Costello will be among those in Starkville, Miss., where by nature and by circumstance of being the quarterback, he will be in a position of leadership.
“If the locker room is together we’re really not going to bat an eye; that’s the bond you have with your teammates — people are going to joke around. That’s the locker room culture,” Costello said. “Now, if a guy or two gets sick, it’s going to be a different story. If somebody gets coronavirus in the locker room and some other guy has symptoms, is everybody freaking out? It will be a joke until two, three, four guys gets it, and then it’s out of control.”

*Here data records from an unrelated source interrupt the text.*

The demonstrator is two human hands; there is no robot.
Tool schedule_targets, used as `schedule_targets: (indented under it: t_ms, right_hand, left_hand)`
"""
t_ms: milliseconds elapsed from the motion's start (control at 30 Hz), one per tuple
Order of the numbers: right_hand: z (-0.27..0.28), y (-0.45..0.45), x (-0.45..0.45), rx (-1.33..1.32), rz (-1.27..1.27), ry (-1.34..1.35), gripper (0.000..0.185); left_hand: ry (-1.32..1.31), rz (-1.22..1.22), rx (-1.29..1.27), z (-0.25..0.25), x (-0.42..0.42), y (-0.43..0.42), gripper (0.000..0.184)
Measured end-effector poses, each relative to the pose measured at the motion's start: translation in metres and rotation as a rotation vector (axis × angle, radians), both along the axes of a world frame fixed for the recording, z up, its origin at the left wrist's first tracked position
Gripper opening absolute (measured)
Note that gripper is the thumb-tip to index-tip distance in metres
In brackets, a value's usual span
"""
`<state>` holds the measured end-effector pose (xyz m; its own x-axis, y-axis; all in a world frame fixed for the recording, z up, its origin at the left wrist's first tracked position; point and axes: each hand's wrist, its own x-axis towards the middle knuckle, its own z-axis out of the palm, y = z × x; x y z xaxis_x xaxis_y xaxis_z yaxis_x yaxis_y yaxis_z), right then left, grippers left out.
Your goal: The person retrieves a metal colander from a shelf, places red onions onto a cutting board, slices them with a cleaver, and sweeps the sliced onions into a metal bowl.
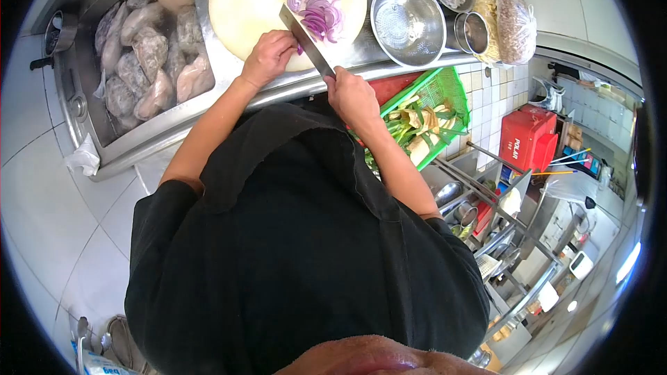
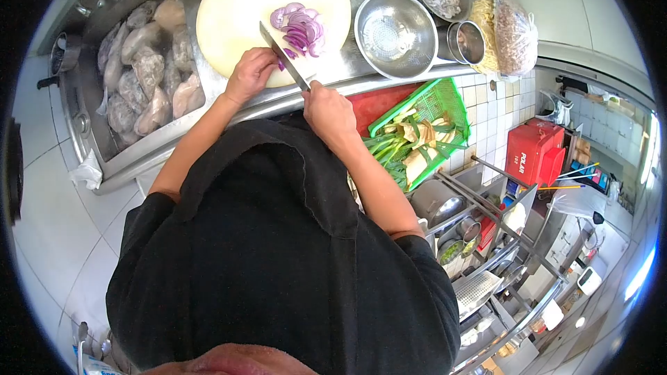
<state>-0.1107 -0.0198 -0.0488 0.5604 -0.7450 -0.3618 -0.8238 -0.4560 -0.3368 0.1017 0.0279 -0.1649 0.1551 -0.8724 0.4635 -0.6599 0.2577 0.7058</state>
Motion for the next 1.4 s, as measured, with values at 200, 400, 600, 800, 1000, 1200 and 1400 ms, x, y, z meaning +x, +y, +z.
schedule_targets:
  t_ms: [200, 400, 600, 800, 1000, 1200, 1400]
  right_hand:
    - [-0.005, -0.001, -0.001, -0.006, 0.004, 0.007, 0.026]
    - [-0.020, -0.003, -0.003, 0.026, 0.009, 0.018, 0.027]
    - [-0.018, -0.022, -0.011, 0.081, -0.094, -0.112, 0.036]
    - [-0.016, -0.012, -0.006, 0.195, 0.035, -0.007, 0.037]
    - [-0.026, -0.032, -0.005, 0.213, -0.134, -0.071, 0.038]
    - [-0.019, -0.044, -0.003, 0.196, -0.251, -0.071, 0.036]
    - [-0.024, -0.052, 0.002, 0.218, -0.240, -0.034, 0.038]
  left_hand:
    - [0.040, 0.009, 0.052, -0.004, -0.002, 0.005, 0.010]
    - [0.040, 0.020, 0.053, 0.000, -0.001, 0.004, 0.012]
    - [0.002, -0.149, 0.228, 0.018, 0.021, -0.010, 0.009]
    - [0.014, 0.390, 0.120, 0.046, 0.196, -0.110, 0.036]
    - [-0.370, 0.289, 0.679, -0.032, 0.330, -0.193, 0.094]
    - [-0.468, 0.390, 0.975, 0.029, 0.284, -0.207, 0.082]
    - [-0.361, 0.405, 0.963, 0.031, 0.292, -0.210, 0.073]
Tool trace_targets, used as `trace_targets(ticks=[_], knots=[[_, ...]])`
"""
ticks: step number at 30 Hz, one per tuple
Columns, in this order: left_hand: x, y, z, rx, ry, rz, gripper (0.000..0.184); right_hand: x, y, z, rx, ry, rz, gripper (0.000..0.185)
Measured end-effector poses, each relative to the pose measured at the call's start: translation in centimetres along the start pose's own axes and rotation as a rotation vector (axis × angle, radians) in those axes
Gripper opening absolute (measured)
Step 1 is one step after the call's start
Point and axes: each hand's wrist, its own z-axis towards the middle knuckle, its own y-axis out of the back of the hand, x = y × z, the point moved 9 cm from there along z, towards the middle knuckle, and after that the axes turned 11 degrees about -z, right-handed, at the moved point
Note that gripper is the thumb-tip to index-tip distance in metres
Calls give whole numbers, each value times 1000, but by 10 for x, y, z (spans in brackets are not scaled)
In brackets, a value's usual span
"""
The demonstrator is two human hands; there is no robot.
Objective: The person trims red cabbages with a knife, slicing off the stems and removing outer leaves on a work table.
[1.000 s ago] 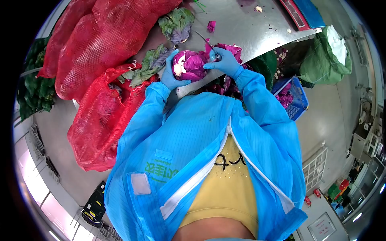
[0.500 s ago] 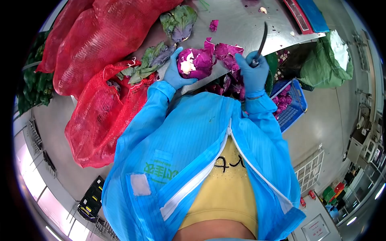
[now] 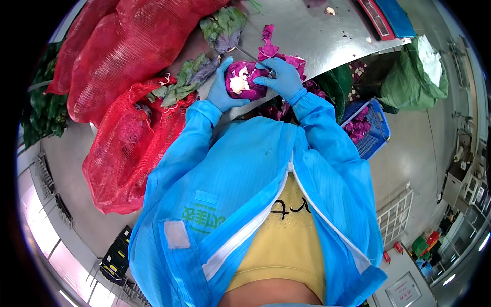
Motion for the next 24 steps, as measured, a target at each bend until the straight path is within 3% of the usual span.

Still, Costello said his biggest concern was simply not passing the virus on to his 90-year-old grandmother. There will have to be a substantial outbreak — such as what occurred in places in March, he said — for college football to be shut down.
“It’s a commitment to a lifestyle, a certain work ethic. Most football players have less fear about this than anybody else,” Costello said when asked if he feels like a guinea pig. “We’ll put our trust in the institution — we know their reputation is on the line, so we’ll trust that it’s enough to keep students out of harm’s way.”